En l’espèce, le droit du copyright reconnaissait à Ted Turner, titulaire du catalogue des films comportant ce grand classique, la possibilité de le divulguer en version colorisée. À l’opposé, les magistrats français affirmèrent que le droit d’auteur devait s’appliquer sur la diffusion sur le territoire français de toute œuvre de l’esprit, ce qui permettait, au nom du droit moral de l’auteur, de s’opposer à sa colorisation qui n’entrait pas dans les choix artistiques et esthétiques du réalisateur lors du tournage.

Au cœur de ces mécanismes se pose enfin la question : quel statut juridique pour l’intelligence artificielle ? Dans le maquis des écrits le rapport rédigé par le Conseil Supérieur de la Propriété Littéraire et Artistique en date du 27 janvier 2020 apporte les seuls éclaircissements fiables.

Quatre propositions de traitement juridique y sont formulées : la création d’un droit d’auteur spécial inspiré des droits voisins du droit d’auteur, l’utilisation du modèle de l’œuvre collective, la création d’un droit voisin réservé à la personne divulgatrice de l’œuvre générée par l’IA et la création d’un droit sui generis réservé au producteur de l’IA. Le document rappelle également que l’IA est un outil entre les mains de l’humain et que le droit d’auteur doit rester attaché à celui-ci.

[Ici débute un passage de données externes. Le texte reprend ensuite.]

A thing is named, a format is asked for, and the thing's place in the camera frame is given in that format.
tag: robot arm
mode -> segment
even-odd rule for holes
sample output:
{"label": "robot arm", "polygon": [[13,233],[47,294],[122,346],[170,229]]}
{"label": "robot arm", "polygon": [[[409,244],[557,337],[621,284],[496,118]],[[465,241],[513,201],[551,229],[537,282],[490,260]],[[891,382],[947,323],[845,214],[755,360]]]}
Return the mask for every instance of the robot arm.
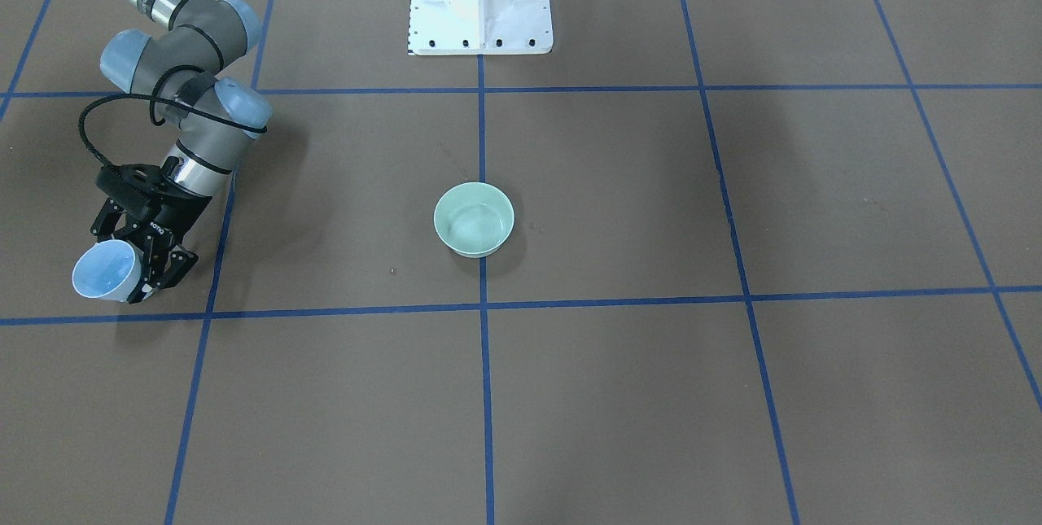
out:
{"label": "robot arm", "polygon": [[[102,161],[97,185],[108,199],[91,228],[99,244],[78,261],[73,283],[83,296],[137,303],[177,284],[198,260],[181,246],[183,236],[264,131],[272,109],[252,89],[215,76],[259,40],[260,22],[246,2],[131,1],[168,32],[155,40],[120,32],[101,54],[101,72],[126,95],[175,102],[164,102],[160,114],[181,134],[160,166],[113,166],[89,144]],[[97,105],[84,110],[81,128]],[[95,251],[107,241],[132,247],[138,262],[131,273],[111,262],[111,251]]]}

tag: blue tape line
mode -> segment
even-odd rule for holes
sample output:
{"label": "blue tape line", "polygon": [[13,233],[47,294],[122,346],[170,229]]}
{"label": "blue tape line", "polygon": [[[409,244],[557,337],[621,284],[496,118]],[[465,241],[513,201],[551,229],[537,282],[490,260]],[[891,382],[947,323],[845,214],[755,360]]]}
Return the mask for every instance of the blue tape line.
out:
{"label": "blue tape line", "polygon": [[637,299],[576,299],[555,301],[504,301],[488,303],[491,310],[561,309],[571,307],[625,307],[648,305],[695,305],[696,303],[741,303],[743,296],[666,296]]}
{"label": "blue tape line", "polygon": [[[477,162],[478,179],[485,171],[485,55],[477,55]],[[481,312],[481,394],[485,410],[485,522],[496,523],[496,484],[492,435],[492,364],[489,355],[489,268],[487,258],[478,260],[478,301]]]}
{"label": "blue tape line", "polygon": [[702,102],[702,110],[705,114],[705,128],[710,136],[710,146],[713,149],[713,161],[720,176],[720,196],[723,199],[724,213],[727,217],[727,225],[730,228],[730,243],[735,251],[735,261],[738,267],[738,276],[742,284],[742,298],[745,302],[745,311],[749,320],[749,329],[752,333],[752,344],[756,351],[756,364],[760,367],[760,380],[763,383],[764,398],[767,403],[767,411],[770,415],[771,431],[774,434],[774,446],[777,448],[778,466],[782,470],[782,480],[785,483],[786,497],[789,501],[789,514],[793,525],[799,525],[799,508],[796,504],[796,494],[792,484],[792,477],[789,472],[789,460],[785,451],[785,440],[782,438],[782,426],[778,422],[777,409],[774,405],[774,394],[771,389],[770,376],[767,372],[767,359],[764,355],[763,344],[760,341],[760,329],[756,324],[756,315],[753,310],[750,299],[749,282],[745,272],[745,262],[742,258],[742,247],[738,240],[738,227],[735,225],[735,215],[730,205],[730,198],[727,192],[727,180],[724,176],[723,162],[720,158],[720,148],[716,139],[716,129],[713,125],[713,114],[710,110],[709,96],[705,91],[705,80],[702,76],[702,66],[698,57],[698,47],[695,43],[695,32],[692,28],[691,14],[688,9],[688,0],[680,0],[680,9],[684,12],[684,25],[688,31],[688,44],[691,47],[691,60],[694,63],[695,77],[698,80],[699,96]]}
{"label": "blue tape line", "polygon": [[1027,361],[1027,355],[1024,355],[1024,348],[1020,344],[1020,336],[1017,336],[1017,331],[1013,328],[1013,321],[1010,320],[1010,315],[1006,311],[1006,304],[1002,303],[1001,296],[999,296],[998,292],[994,292],[992,296],[994,296],[995,305],[998,307],[998,314],[1001,315],[1002,322],[1006,324],[1006,332],[1010,334],[1013,350],[1016,351],[1017,359],[1020,360],[1020,367],[1024,370],[1027,385],[1031,388],[1032,394],[1035,395],[1035,403],[1039,406],[1039,410],[1042,411],[1042,390],[1039,390],[1039,383],[1035,379],[1035,373],[1032,372],[1031,362]]}
{"label": "blue tape line", "polygon": [[184,458],[188,454],[189,439],[192,435],[192,419],[195,417],[195,404],[199,395],[199,381],[202,377],[202,365],[206,358],[206,344],[209,340],[209,327],[213,321],[214,303],[217,302],[217,289],[221,281],[221,268],[224,265],[224,251],[228,243],[228,229],[231,227],[231,210],[235,206],[234,184],[228,192],[228,201],[224,206],[224,221],[221,225],[221,235],[217,244],[217,254],[214,257],[214,280],[209,284],[209,296],[206,298],[206,314],[199,333],[199,347],[192,371],[192,386],[189,389],[189,400],[184,407],[184,423],[181,426],[181,439],[177,446],[177,460],[174,464],[174,475],[170,482],[170,498],[167,501],[167,517],[165,525],[173,525],[174,514],[177,510],[177,497],[181,489],[181,475],[184,470]]}
{"label": "blue tape line", "polygon": [[1042,292],[1042,284],[1007,284],[995,288],[1000,294],[1036,294]]}
{"label": "blue tape line", "polygon": [[67,315],[55,318],[0,319],[0,327],[68,326],[77,324],[120,324],[120,322],[198,322],[204,314]]}
{"label": "blue tape line", "polygon": [[184,407],[184,422],[181,424],[181,439],[177,444],[177,460],[174,463],[174,476],[170,483],[170,498],[167,500],[167,515],[164,525],[173,525],[174,512],[177,510],[177,496],[181,489],[181,474],[184,471],[184,458],[189,451],[189,435],[192,432],[192,419],[195,417],[195,403],[199,395],[199,381],[202,377],[202,362],[206,357],[206,344],[209,340],[209,324],[207,319],[202,322],[199,332],[199,347],[196,350],[195,366],[192,368],[192,386],[189,388],[189,400]]}
{"label": "blue tape line", "polygon": [[216,310],[214,320],[271,320],[275,318],[324,318],[332,315],[438,314],[444,310],[478,310],[480,303],[443,305],[388,305],[372,307],[324,307],[319,309]]}
{"label": "blue tape line", "polygon": [[25,40],[25,47],[22,49],[22,57],[18,58],[18,66],[15,68],[15,75],[10,77],[10,83],[7,84],[7,95],[4,96],[3,100],[0,101],[0,121],[3,120],[4,114],[7,114],[7,106],[10,105],[11,94],[14,94],[15,89],[18,88],[18,80],[22,79],[22,72],[25,70],[25,63],[29,60],[29,53],[32,51],[32,46],[36,43],[36,35],[40,34],[40,27],[44,24],[44,18],[47,17],[47,10],[51,6],[52,0],[44,0],[44,3],[40,6],[40,12],[36,14],[36,21],[32,24],[32,29],[29,31],[28,39]]}
{"label": "blue tape line", "polygon": [[481,305],[481,394],[485,409],[485,521],[496,523],[496,485],[492,435],[492,364],[489,354],[489,275],[485,258],[478,262]]}
{"label": "blue tape line", "polygon": [[260,89],[260,95],[394,95],[394,94],[477,94],[477,88],[317,88]]}
{"label": "blue tape line", "polygon": [[[1042,284],[1009,284],[995,288],[1001,294],[1042,293]],[[882,289],[864,292],[818,292],[802,294],[750,294],[753,302],[819,301],[843,299],[887,299],[908,298],[908,296],[959,296],[988,295],[988,288],[938,288],[938,289]],[[503,301],[486,303],[489,310],[504,309],[563,309],[581,307],[644,307],[654,305],[699,305],[700,303],[743,303],[745,296],[664,296],[664,298],[630,299],[585,299],[550,301]],[[196,322],[212,320],[270,320],[276,318],[320,318],[339,315],[395,315],[395,314],[440,314],[448,310],[480,310],[480,303],[431,303],[431,305],[386,305],[361,307],[325,307],[315,309],[259,309],[259,310],[216,310],[185,314],[141,314],[141,315],[71,315],[56,318],[6,318],[0,319],[4,326],[59,326],[82,324],[110,324],[111,322]]]}
{"label": "blue tape line", "polygon": [[477,170],[478,180],[485,179],[485,55],[477,55]]}
{"label": "blue tape line", "polygon": [[13,92],[11,98],[104,98],[123,92]]}
{"label": "blue tape line", "polygon": [[865,89],[908,89],[901,83],[764,83],[764,84],[708,84],[708,92],[829,92],[865,91]]}
{"label": "blue tape line", "polygon": [[[250,80],[251,88],[256,89],[258,77],[260,77],[260,65],[264,61],[265,43],[268,40],[268,28],[271,25],[271,14],[275,0],[268,0],[268,9],[265,10],[264,25],[262,25],[260,43],[257,44],[256,63],[253,65],[253,77]],[[174,465],[174,475],[170,483],[170,498],[167,501],[167,515],[165,525],[173,525],[174,515],[177,510],[177,497],[181,486],[181,475],[184,470],[184,458],[188,455],[189,440],[192,434],[192,421],[195,417],[195,404],[199,394],[199,383],[202,377],[202,366],[206,358],[206,344],[209,340],[209,328],[214,318],[214,306],[217,303],[217,292],[221,283],[221,269],[224,265],[224,253],[228,243],[228,231],[231,228],[231,213],[235,206],[235,176],[231,176],[231,183],[228,189],[228,199],[224,206],[224,220],[221,225],[221,235],[217,244],[217,254],[214,257],[214,280],[210,283],[209,296],[206,299],[206,317],[202,322],[202,331],[199,333],[199,347],[196,352],[196,361],[192,371],[192,386],[189,389],[189,400],[184,409],[184,423],[181,427],[181,439],[177,447],[177,460]]]}
{"label": "blue tape line", "polygon": [[1042,89],[1042,83],[916,83],[916,89]]}
{"label": "blue tape line", "polygon": [[260,65],[264,63],[265,49],[268,46],[268,27],[271,26],[271,14],[275,8],[275,0],[268,0],[268,8],[264,12],[264,22],[260,24],[260,43],[257,43],[257,55],[253,60],[253,79],[250,79],[250,88],[256,89],[260,80]]}
{"label": "blue tape line", "polygon": [[1028,362],[1023,353],[1023,348],[1020,346],[1020,339],[1018,339],[1017,331],[1013,327],[1013,322],[1006,312],[1006,305],[1002,303],[1001,292],[996,288],[995,279],[991,274],[991,269],[988,267],[988,261],[981,248],[981,243],[977,240],[976,233],[973,231],[973,225],[971,224],[970,218],[966,213],[965,206],[963,205],[963,199],[959,195],[959,189],[956,188],[956,182],[948,170],[947,161],[944,160],[944,154],[941,151],[941,146],[938,143],[937,135],[935,135],[934,127],[929,124],[929,118],[926,117],[926,109],[922,105],[922,99],[920,99],[918,86],[916,86],[915,82],[912,80],[912,73],[909,72],[908,65],[904,63],[904,55],[901,54],[900,47],[897,46],[897,39],[894,36],[893,29],[890,27],[890,21],[887,20],[887,14],[883,10],[883,3],[879,2],[879,0],[872,0],[872,2],[875,3],[875,10],[879,14],[879,21],[883,21],[883,27],[886,28],[891,47],[894,49],[894,54],[897,55],[897,63],[900,65],[901,73],[904,73],[904,80],[907,80],[909,86],[911,88],[912,98],[915,99],[916,108],[919,109],[919,118],[922,118],[923,127],[926,128],[926,135],[929,136],[931,146],[934,147],[934,154],[937,154],[937,161],[938,165],[941,166],[941,172],[944,173],[945,182],[948,183],[948,191],[951,192],[951,198],[954,200],[956,206],[959,209],[959,216],[962,218],[966,232],[970,236],[970,243],[973,246],[973,251],[976,254],[977,261],[981,264],[981,270],[984,272],[985,279],[988,281],[988,288],[994,296],[995,305],[998,307],[1002,322],[1006,325],[1006,331],[1010,334],[1010,341],[1013,343],[1017,359],[1020,361],[1021,369],[1024,372],[1024,378],[1027,379],[1027,384],[1031,386],[1032,393],[1035,395],[1035,401],[1038,403],[1039,410],[1042,410],[1042,394],[1040,394],[1039,391],[1038,380],[1035,379],[1035,373],[1032,371],[1031,362]]}

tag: gray floor
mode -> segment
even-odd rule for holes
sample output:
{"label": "gray floor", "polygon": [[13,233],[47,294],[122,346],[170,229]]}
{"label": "gray floor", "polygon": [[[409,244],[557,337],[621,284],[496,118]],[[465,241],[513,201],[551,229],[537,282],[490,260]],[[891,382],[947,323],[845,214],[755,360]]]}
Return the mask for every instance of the gray floor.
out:
{"label": "gray floor", "polygon": [[[246,1],[270,132],[121,306],[76,117],[160,29],[0,0],[0,523],[1042,522],[1042,0],[553,0],[482,60]],[[488,262],[430,225],[481,177]]]}

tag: grid line
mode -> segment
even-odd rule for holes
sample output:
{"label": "grid line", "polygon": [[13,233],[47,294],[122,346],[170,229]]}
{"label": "grid line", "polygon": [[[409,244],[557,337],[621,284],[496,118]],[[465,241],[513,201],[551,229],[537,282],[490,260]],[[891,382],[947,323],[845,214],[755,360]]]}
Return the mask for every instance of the grid line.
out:
{"label": "grid line", "polygon": [[764,294],[752,295],[750,299],[758,302],[768,301],[824,301],[840,299],[886,299],[896,296],[953,296],[953,295],[987,295],[990,288],[938,288],[938,289],[896,289],[896,291],[863,291],[863,292],[818,292],[805,294]]}
{"label": "grid line", "polygon": [[119,314],[119,315],[55,315],[40,318],[3,318],[0,327],[78,326],[88,324],[120,324],[120,322],[198,322],[202,312],[187,314]]}
{"label": "grid line", "polygon": [[860,92],[865,89],[908,89],[903,83],[722,83],[708,84],[706,92]]}
{"label": "grid line", "polygon": [[1042,284],[1001,284],[995,288],[995,291],[1000,294],[1025,294],[1025,293],[1037,293],[1042,292]]}
{"label": "grid line", "polygon": [[485,522],[496,524],[496,479],[494,436],[492,432],[492,354],[489,344],[489,276],[487,262],[480,258],[481,315],[481,400],[485,411]]}
{"label": "grid line", "polygon": [[268,28],[271,27],[271,14],[275,9],[275,0],[266,2],[264,22],[260,24],[260,43],[257,43],[257,54],[253,60],[253,76],[250,78],[250,88],[256,89],[260,80],[260,68],[264,63],[265,49],[268,47]]}
{"label": "grid line", "polygon": [[1023,347],[1020,344],[1020,339],[1017,336],[1017,330],[1013,327],[1013,322],[1010,320],[1010,316],[1006,311],[1006,304],[1002,303],[1002,296],[996,288],[995,279],[991,273],[991,268],[988,267],[988,260],[984,255],[984,250],[981,248],[981,243],[977,240],[976,233],[973,231],[973,224],[970,221],[969,215],[966,213],[966,206],[963,205],[963,199],[959,195],[959,189],[956,186],[956,180],[951,176],[951,172],[948,169],[948,162],[945,161],[944,154],[941,151],[941,144],[938,142],[937,135],[934,132],[934,127],[931,125],[929,118],[926,116],[926,109],[922,105],[922,98],[919,96],[918,88],[916,86],[914,80],[912,80],[912,72],[910,72],[907,63],[904,63],[904,55],[901,54],[900,47],[897,46],[897,39],[894,35],[893,29],[890,27],[890,21],[887,20],[887,14],[883,10],[883,2],[879,0],[872,0],[872,2],[875,3],[875,10],[878,12],[879,21],[883,22],[883,28],[886,29],[887,35],[890,39],[890,44],[893,46],[897,63],[901,68],[901,73],[904,73],[904,81],[908,82],[909,92],[912,94],[912,99],[915,101],[916,108],[919,109],[919,118],[922,120],[923,128],[926,128],[926,136],[929,136],[931,146],[934,147],[934,154],[937,155],[938,165],[941,168],[941,172],[944,173],[944,180],[948,183],[948,191],[951,192],[951,198],[959,210],[959,216],[962,218],[963,225],[969,235],[970,243],[973,244],[973,251],[976,253],[981,270],[983,270],[985,279],[988,281],[988,289],[995,300],[995,306],[998,308],[998,312],[1006,326],[1006,331],[1010,335],[1010,342],[1013,344],[1014,352],[1017,355],[1017,359],[1020,361],[1020,367],[1024,372],[1024,378],[1027,380],[1032,394],[1035,396],[1035,403],[1038,405],[1039,410],[1042,411],[1042,392],[1039,390],[1038,380],[1035,379],[1035,373],[1032,371],[1031,362],[1027,360],[1027,355],[1024,354]]}
{"label": "grid line", "polygon": [[1042,89],[1042,83],[916,83],[916,89]]}
{"label": "grid line", "polygon": [[477,55],[477,180],[488,183],[485,177],[485,55]]}
{"label": "grid line", "polygon": [[705,80],[702,76],[702,66],[698,56],[698,46],[695,42],[695,31],[692,28],[691,14],[688,9],[688,0],[680,0],[680,9],[684,14],[684,24],[688,31],[688,46],[691,49],[691,60],[695,69],[695,77],[698,80],[698,94],[702,102],[702,113],[705,116],[705,129],[710,136],[710,146],[713,149],[713,161],[720,176],[720,196],[723,200],[724,213],[727,217],[727,225],[730,228],[731,249],[735,252],[735,262],[738,268],[738,276],[742,285],[742,301],[745,303],[745,312],[749,322],[749,331],[752,334],[752,346],[756,352],[756,365],[760,368],[760,381],[763,384],[764,399],[767,404],[767,414],[770,417],[771,431],[774,435],[774,447],[777,451],[778,469],[782,472],[782,480],[785,484],[786,499],[789,503],[789,515],[793,525],[799,525],[799,507],[796,502],[796,493],[793,489],[792,476],[789,472],[789,460],[785,451],[785,440],[782,435],[782,426],[778,421],[777,406],[774,404],[774,394],[771,389],[770,373],[767,370],[767,359],[764,355],[763,344],[760,341],[760,327],[756,324],[756,312],[749,292],[749,281],[746,276],[745,262],[742,258],[742,246],[738,239],[738,227],[735,224],[735,213],[731,209],[730,198],[727,194],[727,178],[724,175],[723,162],[720,158],[720,147],[716,139],[716,129],[713,125],[713,114],[710,109],[709,94],[705,90]]}
{"label": "grid line", "polygon": [[25,63],[29,60],[29,53],[32,51],[33,44],[36,43],[36,35],[40,34],[40,27],[44,24],[44,18],[47,17],[47,10],[51,6],[52,0],[44,0],[44,3],[40,5],[40,12],[36,14],[36,21],[32,24],[32,29],[29,31],[28,39],[25,40],[25,47],[22,49],[22,55],[18,58],[18,66],[15,68],[15,74],[10,77],[10,83],[7,83],[7,95],[4,95],[3,99],[0,99],[0,121],[3,121],[4,114],[7,114],[7,106],[10,105],[11,94],[14,94],[15,89],[18,88],[18,80],[22,79],[22,72],[25,70]]}
{"label": "grid line", "polygon": [[372,307],[322,307],[316,309],[217,310],[215,320],[268,320],[271,318],[326,318],[340,315],[439,314],[447,310],[478,310],[480,303],[438,305],[387,305]]}

La question juridique n’avait-elle d’ailleurs pas été ouverte il y a un certain temps par le statut des créations assistées par ordinateur ? À ce jour, sans une vraie réponse législative cohérente, (mais complexe) la voie contractuelle de l’autonomie de la volonté reste la seule logique. En attendant le jour et l’heure où l’IA pourra penser, créer par elle-même, le législateur devra penser à qualifier sa personnalité juridique en tant que vrai sujet de droit. Et cela sera digne de la meilleure œuvre de science-fiction qu’Hollywood pourrait nous donner. Avec ou sans IA.